Installation, Maintenance, and Reliability
Installing the PROTOLON(M)-R FO is straightforward, with options for self-assembly using compatible material sets. However, fiber-optic termination demands precision—special tools and skills are required, so Feichun recommends factory termination for optimal performance, including custom connection dimensions.
Maintenance involves regular inspections: checking electrical and optical signals, assessing mechanical strain, and monitoring environmental exposure.
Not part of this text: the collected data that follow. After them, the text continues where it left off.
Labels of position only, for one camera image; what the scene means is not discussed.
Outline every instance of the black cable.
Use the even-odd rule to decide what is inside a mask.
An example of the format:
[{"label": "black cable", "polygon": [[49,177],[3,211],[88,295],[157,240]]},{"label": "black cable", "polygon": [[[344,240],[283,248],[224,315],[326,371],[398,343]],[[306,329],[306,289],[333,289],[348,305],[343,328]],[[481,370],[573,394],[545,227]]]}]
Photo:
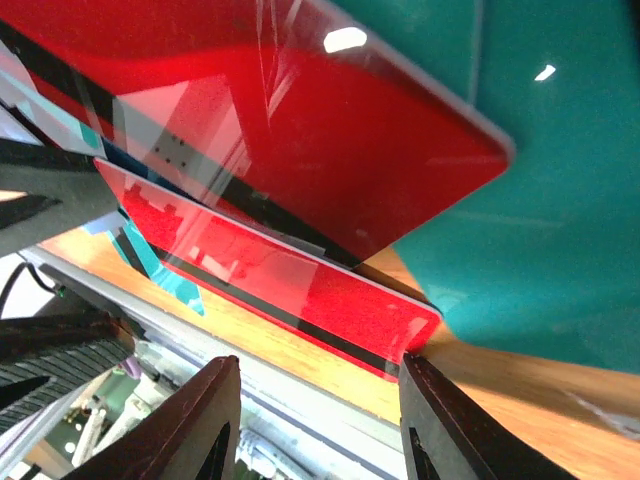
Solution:
[{"label": "black cable", "polygon": [[25,268],[29,271],[29,273],[31,274],[31,276],[33,277],[33,279],[35,280],[35,282],[38,284],[40,288],[42,288],[43,290],[46,290],[49,293],[53,293],[54,295],[61,294],[61,290],[56,290],[55,288],[48,286],[46,283],[42,281],[42,279],[40,278],[40,275],[38,275],[38,271],[36,270],[36,267],[34,267],[31,263],[22,262],[20,265],[18,265],[15,268],[13,273],[11,273],[11,275],[9,276],[9,279],[7,280],[7,283],[2,289],[2,293],[0,293],[0,318],[2,318],[2,311],[4,310],[4,307],[7,303],[9,294],[11,293],[13,286],[18,280],[18,277],[20,276],[20,274]]}]

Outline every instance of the wooden board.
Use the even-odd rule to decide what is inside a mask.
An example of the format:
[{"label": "wooden board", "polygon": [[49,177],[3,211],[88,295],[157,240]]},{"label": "wooden board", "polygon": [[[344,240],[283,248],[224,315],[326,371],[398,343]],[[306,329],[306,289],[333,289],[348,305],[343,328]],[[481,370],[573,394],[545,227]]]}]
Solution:
[{"label": "wooden board", "polygon": [[[202,292],[207,313],[199,316],[127,266],[106,235],[91,237],[78,229],[43,246],[337,397],[399,421],[397,385],[210,292]],[[393,250],[368,263],[418,287]],[[640,377],[473,347],[444,325],[423,353],[506,428],[574,475],[637,478],[640,443],[614,433],[607,422],[611,414],[640,419]]]}]

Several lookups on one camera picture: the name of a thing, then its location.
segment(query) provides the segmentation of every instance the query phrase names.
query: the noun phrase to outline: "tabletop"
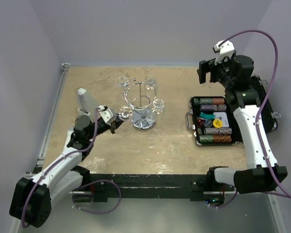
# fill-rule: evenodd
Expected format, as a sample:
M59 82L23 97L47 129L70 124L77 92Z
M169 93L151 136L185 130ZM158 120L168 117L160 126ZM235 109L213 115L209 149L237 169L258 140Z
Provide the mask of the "tabletop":
M86 89L98 101L115 110L124 104L116 78L157 79L157 97L165 101L163 120L140 132L125 122L116 134L105 132L80 164L91 173L205 174L212 166L246 168L243 144L199 147L187 130L185 113L191 96L223 96L219 83L199 84L195 67L70 67L62 88L44 167L57 158L66 132L78 117L77 90Z

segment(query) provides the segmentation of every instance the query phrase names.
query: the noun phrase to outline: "teal object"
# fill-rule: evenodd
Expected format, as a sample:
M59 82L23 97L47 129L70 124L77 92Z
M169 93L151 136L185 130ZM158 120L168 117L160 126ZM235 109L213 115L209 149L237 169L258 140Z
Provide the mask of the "teal object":
M208 120L214 120L214 114L200 113L200 117Z

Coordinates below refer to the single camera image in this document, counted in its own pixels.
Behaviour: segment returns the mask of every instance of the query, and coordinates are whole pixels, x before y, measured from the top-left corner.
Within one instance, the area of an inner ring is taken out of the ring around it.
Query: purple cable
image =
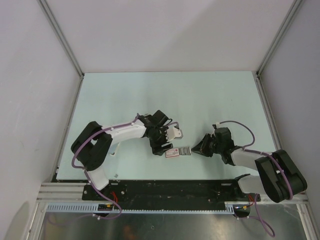
[[[104,133],[104,132],[106,132],[106,131],[109,131],[109,130],[111,130],[112,128],[118,129],[118,128],[130,126],[132,123],[135,123],[135,122],[138,120],[138,117],[139,117],[139,114],[137,113],[135,119],[134,119],[132,122],[120,124],[120,125],[117,125],[117,126],[110,126],[110,127],[104,128],[104,129],[102,129],[102,130],[100,130],[100,131],[97,131],[96,133],[94,133],[93,135],[91,135],[87,140],[84,141],[84,143],[82,143],[82,145],[81,145],[81,146],[78,148],[78,150],[75,152],[75,154],[74,154],[74,156],[73,156],[73,158],[72,158],[72,161],[71,161],[72,167],[74,167],[75,169],[85,169],[83,166],[77,166],[77,165],[75,165],[75,161],[76,161],[79,153],[81,152],[81,150],[82,150],[82,149],[85,147],[85,145],[87,145],[94,137],[98,136],[98,135],[101,134],[101,133]]]
[[[285,181],[285,184],[288,188],[289,191],[289,200],[292,200],[292,198],[294,197],[294,193],[292,192],[292,188],[290,186],[289,180],[287,178],[287,176],[284,173],[284,170],[280,167],[279,163],[275,160],[275,158],[273,156],[271,156],[270,154],[263,152],[263,151],[257,151],[257,150],[250,150],[250,149],[244,149],[245,152],[248,153],[254,153],[254,154],[260,154],[260,155],[264,155],[267,156],[268,158],[270,158],[272,160],[272,162],[274,163],[274,165],[278,168],[278,170],[280,171],[283,180]]]
[[[275,231],[273,230],[273,228],[265,221],[262,219],[262,217],[260,216],[259,210],[258,210],[258,205],[257,205],[257,197],[258,194],[256,194],[254,196],[254,207],[255,207],[255,211],[256,214],[258,215],[258,217],[256,216],[249,216],[249,219],[255,219],[261,222],[261,225],[263,226],[264,230],[266,231],[267,234],[270,235],[270,237],[274,238],[276,236]]]
[[[242,124],[241,122],[238,122],[238,121],[233,121],[233,120],[228,120],[228,121],[222,121],[220,122],[219,124],[225,124],[225,123],[235,123],[235,124],[239,124],[241,126],[243,126],[244,128],[246,128],[252,135],[252,142],[250,144],[247,144],[247,145],[244,145],[242,147],[242,150],[245,151],[245,152],[248,152],[248,153],[254,153],[254,154],[260,154],[260,155],[264,155],[264,156],[267,156],[268,158],[270,158],[272,160],[272,162],[274,163],[274,165],[278,168],[278,170],[280,171],[282,177],[283,177],[283,180],[285,181],[285,184],[288,188],[288,191],[289,191],[289,200],[292,200],[292,198],[294,197],[293,195],[293,192],[292,192],[292,188],[290,186],[290,183],[288,181],[288,178],[287,176],[285,175],[284,173],[284,170],[280,167],[279,163],[275,160],[274,157],[272,157],[270,154],[266,153],[266,152],[263,152],[263,151],[257,151],[257,150],[250,150],[250,149],[245,149],[246,147],[250,147],[252,146],[255,141],[256,141],[256,137],[254,135],[254,133],[251,131],[250,128],[248,128],[246,125]],[[261,216],[260,216],[260,213],[259,213],[259,210],[258,210],[258,206],[257,206],[257,196],[258,194],[256,194],[254,196],[254,207],[255,207],[255,210],[256,210],[256,214],[258,215],[258,217],[256,216],[249,216],[249,219],[255,219],[255,220],[258,220],[261,222],[264,230],[266,231],[267,234],[270,235],[270,237],[274,238],[276,236],[276,233],[275,231],[273,230],[273,228],[266,222],[264,221]]]
[[[245,150],[246,147],[250,147],[252,146],[255,142],[256,142],[256,137],[254,135],[254,133],[251,131],[250,128],[248,128],[246,125],[242,124],[241,122],[238,122],[238,121],[233,121],[233,120],[228,120],[228,121],[222,121],[220,122],[220,124],[226,124],[226,123],[234,123],[234,124],[239,124],[241,125],[242,127],[246,128],[252,135],[252,142],[250,144],[247,144],[247,145],[244,145],[242,147],[242,150]]]
[[[118,128],[123,128],[123,127],[126,127],[126,126],[130,126],[132,123],[135,123],[137,120],[138,120],[138,117],[139,117],[139,114],[137,113],[136,114],[136,117],[135,119],[132,121],[132,122],[128,122],[128,123],[124,123],[124,124],[120,124],[120,125],[117,125],[117,126],[110,126],[110,127],[107,127],[107,128],[104,128],[100,131],[97,131],[96,133],[94,133],[93,135],[91,135],[87,140],[84,141],[83,144],[81,144],[81,146],[77,149],[77,151],[75,152],[73,158],[72,158],[72,161],[71,161],[71,165],[73,168],[75,169],[82,169],[84,170],[84,174],[85,176],[87,177],[89,183],[91,184],[91,186],[93,187],[93,189],[101,196],[103,197],[104,199],[112,202],[114,205],[116,205],[118,208],[119,208],[119,213],[116,215],[116,216],[112,216],[112,217],[103,217],[103,216],[97,216],[98,219],[115,219],[117,217],[119,217],[122,213],[122,208],[120,207],[120,205],[118,203],[116,203],[115,201],[111,200],[110,198],[106,197],[105,195],[103,195],[97,188],[96,186],[92,183],[86,169],[83,167],[83,166],[77,166],[75,164],[75,161],[77,159],[77,156],[79,155],[79,153],[81,152],[81,150],[94,138],[96,137],[97,135],[101,134],[101,133],[104,133],[106,131],[109,131],[111,130],[112,128],[113,129],[118,129]],[[74,221],[77,221],[78,219],[81,219],[81,218],[84,218],[84,217],[88,217],[88,216],[92,216],[92,214],[85,214],[85,215],[82,215],[82,216],[79,216],[79,217],[76,217],[74,218],[73,220],[69,221],[69,222],[65,222],[65,223],[54,223],[52,222],[49,217],[47,218],[48,219],[48,222],[55,225],[55,226],[65,226],[65,225],[69,225],[69,224],[72,224]]]
[[[91,182],[91,179],[90,179],[87,171],[84,171],[84,174],[85,174],[85,176],[88,178],[88,181],[89,181],[89,183],[90,183],[90,182]],[[90,184],[91,184],[91,186],[93,187],[93,189],[96,191],[97,194],[99,194],[99,195],[100,195],[101,197],[103,197],[104,199],[112,202],[114,205],[116,205],[116,206],[118,207],[118,209],[119,209],[119,211],[120,211],[117,215],[112,216],[112,217],[108,217],[108,216],[98,216],[98,217],[100,217],[101,219],[116,219],[117,217],[119,217],[119,216],[121,215],[121,213],[122,213],[122,208],[120,207],[120,205],[119,205],[118,203],[116,203],[115,201],[111,200],[110,198],[108,198],[107,196],[103,195],[103,194],[96,188],[96,186],[95,186],[92,182],[91,182]]]
[[[225,124],[225,123],[235,123],[235,124],[239,124],[241,126],[243,126],[244,128],[246,128],[252,135],[252,142],[250,144],[247,144],[247,145],[244,145],[242,147],[242,150],[245,151],[245,152],[248,152],[248,153],[254,153],[254,154],[260,154],[260,155],[264,155],[264,156],[267,156],[268,158],[270,158],[272,160],[272,162],[274,163],[274,165],[278,168],[278,170],[280,171],[282,177],[283,177],[283,180],[288,188],[288,191],[289,191],[289,200],[292,200],[292,198],[294,197],[294,194],[292,192],[292,188],[290,186],[290,183],[288,181],[288,178],[287,176],[285,175],[284,173],[284,170],[280,167],[279,163],[268,153],[266,152],[263,152],[263,151],[257,151],[257,150],[249,150],[249,149],[245,149],[246,147],[250,147],[252,146],[255,141],[256,141],[256,137],[254,135],[254,133],[251,131],[250,128],[248,128],[246,125],[242,124],[241,122],[238,122],[238,121],[233,121],[233,120],[228,120],[228,121],[222,121],[220,122],[220,124]]]

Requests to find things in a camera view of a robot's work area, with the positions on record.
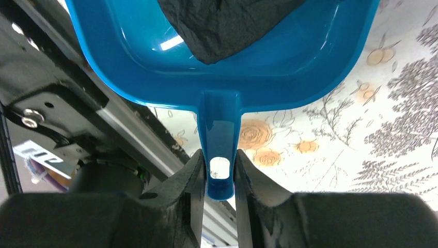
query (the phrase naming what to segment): floral pattern
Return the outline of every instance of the floral pattern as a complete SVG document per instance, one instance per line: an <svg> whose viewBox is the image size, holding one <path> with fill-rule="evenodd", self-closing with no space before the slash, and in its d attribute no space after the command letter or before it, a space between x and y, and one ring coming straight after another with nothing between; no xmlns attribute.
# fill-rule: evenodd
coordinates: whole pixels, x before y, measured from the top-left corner
<svg viewBox="0 0 438 248"><path fill-rule="evenodd" d="M437 6L381 0L344 81L307 106L243 115L239 148L293 192L408 192L438 210ZM152 111L188 154L200 148L196 115Z"/></svg>

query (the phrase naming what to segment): black fabric
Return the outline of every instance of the black fabric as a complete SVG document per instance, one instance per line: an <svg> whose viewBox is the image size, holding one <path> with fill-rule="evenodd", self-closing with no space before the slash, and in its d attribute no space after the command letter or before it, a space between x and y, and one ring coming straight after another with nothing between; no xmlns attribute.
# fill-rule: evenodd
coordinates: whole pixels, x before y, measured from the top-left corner
<svg viewBox="0 0 438 248"><path fill-rule="evenodd" d="M213 64L262 38L305 0L158 0L193 55Z"/></svg>

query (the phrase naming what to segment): blue plastic tray
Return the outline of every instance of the blue plastic tray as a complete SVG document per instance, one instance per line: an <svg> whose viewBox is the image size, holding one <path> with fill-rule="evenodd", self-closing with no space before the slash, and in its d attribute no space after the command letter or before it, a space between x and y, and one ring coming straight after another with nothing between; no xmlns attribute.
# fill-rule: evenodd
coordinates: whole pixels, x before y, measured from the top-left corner
<svg viewBox="0 0 438 248"><path fill-rule="evenodd" d="M311 103L334 89L357 61L379 0L307 0L240 53L204 65L154 0L67 0L79 42L96 74L133 102L189 110L207 164L207 194L233 196L241 115ZM210 177L210 161L230 177Z"/></svg>

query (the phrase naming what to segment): blue handle
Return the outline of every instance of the blue handle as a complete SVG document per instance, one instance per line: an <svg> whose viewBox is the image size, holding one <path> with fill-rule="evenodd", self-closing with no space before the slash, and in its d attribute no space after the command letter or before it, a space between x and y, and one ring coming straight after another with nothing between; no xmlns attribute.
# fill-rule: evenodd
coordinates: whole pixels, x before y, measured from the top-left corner
<svg viewBox="0 0 438 248"><path fill-rule="evenodd" d="M227 200L234 194L233 169L241 120L239 94L205 91L198 109L199 136L207 167L207 195L214 200ZM216 157L230 162L227 179L211 177L210 164Z"/></svg>

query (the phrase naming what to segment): screw
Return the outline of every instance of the screw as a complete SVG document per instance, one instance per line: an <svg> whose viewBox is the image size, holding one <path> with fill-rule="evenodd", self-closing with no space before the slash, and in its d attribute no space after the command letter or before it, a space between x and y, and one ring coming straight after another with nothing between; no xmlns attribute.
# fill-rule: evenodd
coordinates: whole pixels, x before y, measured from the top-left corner
<svg viewBox="0 0 438 248"><path fill-rule="evenodd" d="M24 116L21 118L21 122L29 128L37 128L38 124L44 121L44 116L38 111L25 109L23 111Z"/></svg>

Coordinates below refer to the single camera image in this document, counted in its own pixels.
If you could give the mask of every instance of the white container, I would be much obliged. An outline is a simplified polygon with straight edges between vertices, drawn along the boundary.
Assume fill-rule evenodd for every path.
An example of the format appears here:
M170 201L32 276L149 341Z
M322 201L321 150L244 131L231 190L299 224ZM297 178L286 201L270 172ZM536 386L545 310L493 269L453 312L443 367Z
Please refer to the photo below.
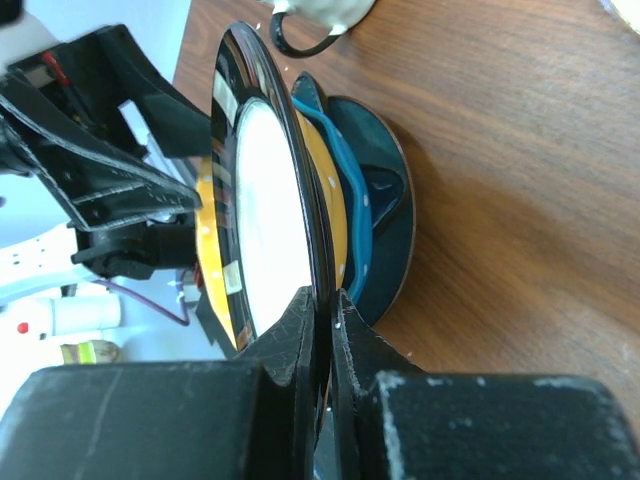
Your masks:
M117 295L63 298L25 298L0 313L4 338L44 340L70 333L120 326L122 310Z

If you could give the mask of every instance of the power strip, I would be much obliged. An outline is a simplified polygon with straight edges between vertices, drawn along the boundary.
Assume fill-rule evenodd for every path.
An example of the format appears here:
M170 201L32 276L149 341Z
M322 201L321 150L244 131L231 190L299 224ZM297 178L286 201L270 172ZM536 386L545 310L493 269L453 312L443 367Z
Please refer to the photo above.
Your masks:
M30 240L0 249L0 305L41 290L98 278L84 265L74 265L76 231L58 225Z

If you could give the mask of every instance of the black handle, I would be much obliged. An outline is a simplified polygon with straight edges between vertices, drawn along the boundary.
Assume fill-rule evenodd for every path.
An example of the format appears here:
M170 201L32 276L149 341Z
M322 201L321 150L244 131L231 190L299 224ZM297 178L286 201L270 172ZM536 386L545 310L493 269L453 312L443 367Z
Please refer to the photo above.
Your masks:
M321 41L315 47L308 48L306 50L298 50L292 47L289 42L284 38L284 30L282 29L282 23L284 18L288 15L287 12L274 13L271 17L271 26L269 33L271 34L271 41L281 53L291 58L307 58L317 55L325 50L333 42L335 42L340 35L328 35L323 41Z

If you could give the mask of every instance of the cable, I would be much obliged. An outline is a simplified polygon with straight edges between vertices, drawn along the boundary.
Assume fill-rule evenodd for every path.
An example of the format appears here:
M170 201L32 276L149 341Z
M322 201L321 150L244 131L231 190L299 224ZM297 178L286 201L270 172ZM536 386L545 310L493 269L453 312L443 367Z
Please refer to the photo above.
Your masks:
M185 313L185 317L184 318L180 318L176 314L170 312L169 310L167 310L164 307L161 307L157 303L149 300L147 297L144 297L144 296L140 295L138 292L134 292L130 288L123 287L122 285L118 285L117 283L110 282L109 280L95 280L93 283L95 283L97 285L102 285L103 287L106 287L106 288L108 288L110 290L114 290L116 292L123 293L123 294L127 295L128 297L131 297L134 300L137 300L138 302L142 303L143 305L146 305L151 310L154 310L154 311L158 312L159 314L164 315L169 320L172 320L172 321L176 322L178 325L182 325L183 327L189 326L190 320L189 320L189 317L186 315L186 312L187 312L186 305L183 308L183 313ZM180 291L182 292L182 283L180 283Z

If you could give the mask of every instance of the black mechanical arm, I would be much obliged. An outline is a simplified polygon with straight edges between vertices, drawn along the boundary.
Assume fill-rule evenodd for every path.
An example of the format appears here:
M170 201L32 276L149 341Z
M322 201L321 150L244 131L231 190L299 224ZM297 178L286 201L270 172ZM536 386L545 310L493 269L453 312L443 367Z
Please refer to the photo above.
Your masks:
M77 231L74 263L103 277L146 279L194 265L200 198L144 163L147 151L119 109L126 102L166 157L210 155L209 117L117 25L17 62L0 78L0 174L40 178ZM147 224L167 214L178 221Z

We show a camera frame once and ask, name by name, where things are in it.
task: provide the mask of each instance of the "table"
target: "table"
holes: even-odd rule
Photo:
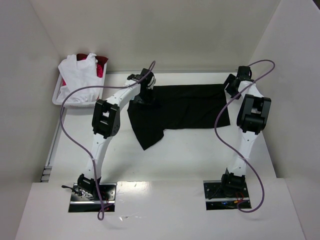
[[[157,85],[223,83],[229,73],[158,73]],[[121,86],[127,74],[108,74],[106,84]],[[115,90],[104,91],[104,97]],[[231,126],[218,129],[237,146],[236,118],[241,100],[229,108]],[[255,213],[206,211],[203,181],[220,180],[234,153],[213,129],[166,130],[163,139],[143,151],[130,125],[126,106],[121,127],[112,139],[102,167],[101,182],[118,182],[115,212],[104,221],[96,213],[68,213],[70,192],[61,184],[76,182],[86,166],[86,153],[58,134],[51,154],[49,183],[34,183],[16,239],[304,239],[284,179],[276,178],[260,134],[250,162],[265,185],[265,203]],[[93,109],[68,109],[64,126],[71,136],[91,147]],[[252,206],[261,199],[260,185],[246,175]]]

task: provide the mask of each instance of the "white cloth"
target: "white cloth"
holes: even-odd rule
[[[66,85],[60,88],[60,94],[57,102],[62,103],[63,100],[72,91],[94,85],[102,85],[102,78],[97,76],[96,54],[90,53],[85,60],[77,61],[76,55],[68,55],[58,68]],[[99,88],[88,88],[74,93],[68,98],[66,103],[83,103],[94,102],[98,99]]]

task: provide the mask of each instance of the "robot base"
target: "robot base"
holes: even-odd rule
[[[247,184],[237,193],[237,196],[226,197],[221,188],[221,181],[203,181],[206,210],[237,209],[238,201],[242,209],[251,209]]]
[[[100,183],[100,193],[104,204],[111,204],[105,208],[105,212],[115,211],[115,198],[116,198],[116,183]],[[73,188],[77,191],[78,185],[73,184]],[[98,197],[88,198],[84,194],[79,195],[74,192],[71,193],[69,213],[87,213],[98,212],[101,209],[101,204]]]

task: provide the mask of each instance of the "black metal base plate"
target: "black metal base plate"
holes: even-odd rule
[[[237,196],[226,197],[221,188],[221,181],[204,181],[203,182],[205,205],[207,210],[224,210],[224,209],[237,209]],[[244,184],[240,190],[244,196],[240,205],[241,209],[251,209],[250,197],[247,184]]]
[[[116,199],[116,183],[100,183],[100,192],[104,204],[111,204],[104,209],[105,212],[115,211],[115,199]],[[98,212],[101,209],[101,203],[99,198],[88,199],[85,196],[78,196],[75,193],[71,193],[69,213],[88,213]]]

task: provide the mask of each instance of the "white plastic basket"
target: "white plastic basket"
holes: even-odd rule
[[[103,76],[102,76],[102,79],[101,79],[101,85],[105,84],[106,72],[107,72],[107,63],[105,63],[104,66],[103,66]],[[53,102],[54,105],[61,105],[61,102],[57,102],[57,99],[58,99],[58,96],[60,94],[60,88],[62,86],[62,83],[63,83],[62,76],[61,76],[61,74],[59,74],[58,81],[56,82],[54,93],[53,93],[53,96],[52,96],[52,102]],[[103,88],[99,89],[99,97],[98,97],[99,99],[102,98],[103,91],[104,91]],[[70,103],[66,102],[64,104],[64,107],[65,108],[74,108],[74,109],[77,109],[77,108],[94,108],[95,104],[96,104],[95,101],[70,102]]]

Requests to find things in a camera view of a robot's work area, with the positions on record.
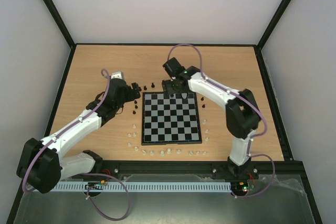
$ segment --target chess square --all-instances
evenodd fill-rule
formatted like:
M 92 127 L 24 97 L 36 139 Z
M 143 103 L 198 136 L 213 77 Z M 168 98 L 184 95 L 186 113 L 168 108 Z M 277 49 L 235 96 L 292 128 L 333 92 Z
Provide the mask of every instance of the chess square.
M 144 92 L 142 145 L 201 143 L 196 93 Z

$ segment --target wooden table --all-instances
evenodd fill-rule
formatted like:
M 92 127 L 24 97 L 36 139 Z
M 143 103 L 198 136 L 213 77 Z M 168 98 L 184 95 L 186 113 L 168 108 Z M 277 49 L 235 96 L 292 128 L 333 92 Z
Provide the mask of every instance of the wooden table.
M 101 46 L 78 45 L 73 57 L 67 81 L 60 99 L 51 132 L 55 132 L 77 117 L 85 106 L 106 87 L 106 79 L 100 74 L 102 68 L 110 73 L 123 71 L 128 84 L 137 82 L 147 86 L 147 91 L 162 91 L 161 81 L 168 79 L 162 68 L 166 62 L 169 46 Z M 265 116 L 269 130 L 252 144 L 251 153 L 265 153 L 276 161 L 283 161 L 282 152 L 275 130 L 271 111 L 260 76 L 256 56 L 252 47 L 199 47 L 203 55 L 204 72 L 214 80 L 234 89 L 251 90 L 259 109 Z M 185 67 L 199 67 L 196 52 L 189 47 L 176 48 L 172 54 Z M 126 103 L 122 114 L 116 115 L 104 127 L 92 132 L 81 140 L 67 154 L 75 155 L 83 150 L 92 150 L 103 159 L 112 160 L 157 160 L 157 161 L 225 161 L 229 156 L 233 136 L 226 128 L 225 112 L 214 102 L 197 96 L 201 121 L 202 144 L 169 144 L 141 146 L 142 98 L 138 99 L 138 109 L 134 103 Z M 171 154 L 163 157 L 160 151 L 171 148 Z M 254 160 L 267 160 L 263 157 Z

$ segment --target red wire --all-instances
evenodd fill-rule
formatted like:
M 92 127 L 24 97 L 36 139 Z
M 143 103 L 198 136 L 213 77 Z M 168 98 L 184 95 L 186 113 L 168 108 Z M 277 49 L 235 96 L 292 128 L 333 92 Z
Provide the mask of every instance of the red wire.
M 110 176 L 111 176 L 111 172 L 110 172 L 110 170 L 108 170 L 108 169 L 106 169 L 106 168 L 103 169 L 102 172 L 103 172 L 103 173 L 106 173 L 107 175 L 110 175 Z

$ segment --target black bracket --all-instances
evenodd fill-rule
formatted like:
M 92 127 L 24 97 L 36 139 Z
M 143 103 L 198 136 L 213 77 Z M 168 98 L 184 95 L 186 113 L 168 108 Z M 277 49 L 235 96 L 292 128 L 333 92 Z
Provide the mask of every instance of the black bracket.
M 34 138 L 25 143 L 16 171 L 17 176 L 24 178 L 30 163 L 42 147 L 42 142 Z M 27 182 L 45 194 L 56 186 L 60 178 L 61 167 L 59 166 L 58 154 L 46 148 L 31 169 Z
M 244 89 L 239 92 L 239 95 L 258 109 L 256 100 L 250 90 Z M 250 106 L 239 98 L 229 100 L 225 106 L 225 112 L 226 126 L 236 138 L 245 139 L 251 130 L 255 130 L 258 127 L 261 119 Z

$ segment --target robotic arm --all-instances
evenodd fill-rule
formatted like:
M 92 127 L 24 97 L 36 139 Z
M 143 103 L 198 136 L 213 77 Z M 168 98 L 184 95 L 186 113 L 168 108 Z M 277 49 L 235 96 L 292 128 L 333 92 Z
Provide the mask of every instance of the robotic arm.
M 59 131 L 44 137 L 41 141 L 34 138 L 28 140 L 24 145 L 16 174 L 20 178 L 24 178 L 33 158 L 50 140 L 54 142 L 40 155 L 27 180 L 41 193 L 49 192 L 64 178 L 91 171 L 100 172 L 102 158 L 92 151 L 83 151 L 77 156 L 66 158 L 64 158 L 64 155 L 86 135 L 104 126 L 114 118 L 117 111 L 123 108 L 125 102 L 140 98 L 140 93 L 138 84 L 132 83 L 132 87 L 126 84 L 122 72 L 113 73 L 105 100 L 95 112 L 84 118 L 100 102 L 99 97 L 101 95 L 102 93 L 97 95 L 96 99 L 90 102 L 75 120 Z M 80 123 L 71 126 L 76 121 L 80 121 Z M 56 138 L 63 131 L 65 132 L 61 137 Z
M 239 171 L 244 168 L 242 166 L 250 159 L 251 136 L 255 134 L 260 117 L 250 106 L 232 93 L 239 94 L 258 108 L 252 92 L 248 89 L 240 92 L 224 86 L 208 76 L 204 78 L 198 68 L 191 66 L 185 69 L 176 58 L 168 60 L 163 68 L 171 78 L 162 81 L 166 95 L 189 91 L 197 92 L 214 101 L 226 111 L 226 126 L 234 136 L 228 161 L 231 164 L 230 171 L 234 175 L 238 175 Z
With high-quality materials like EPR insulation and ETFE protection, the cable's longevity is impressive, often outlasting traditional alternatives through proper protocols.
Comparative Advantages Over Traditional Cables
Compared to conventional mining cables, the PROTOLON(M)-R FO stands out. Traditional setups require separate power and data lines, increasing complexity, weight, and failure points. This hybrid reduces cabling by up to 50%, lowering installation costs and simplifying reels. Its enhanced durability cuts downtime—vital when machinery idles cost thousands per hour. Fiber-optics provide superior bandwidth over copper data lines, enabling advanced applications like AI-driven predictive maintenance.
In terms of efficiency, the integrated design supports seamless automation, aligning with industry shifts toward smart mining. Reliability in harsh environments means fewer repairs, translating to cost savings and safer operations.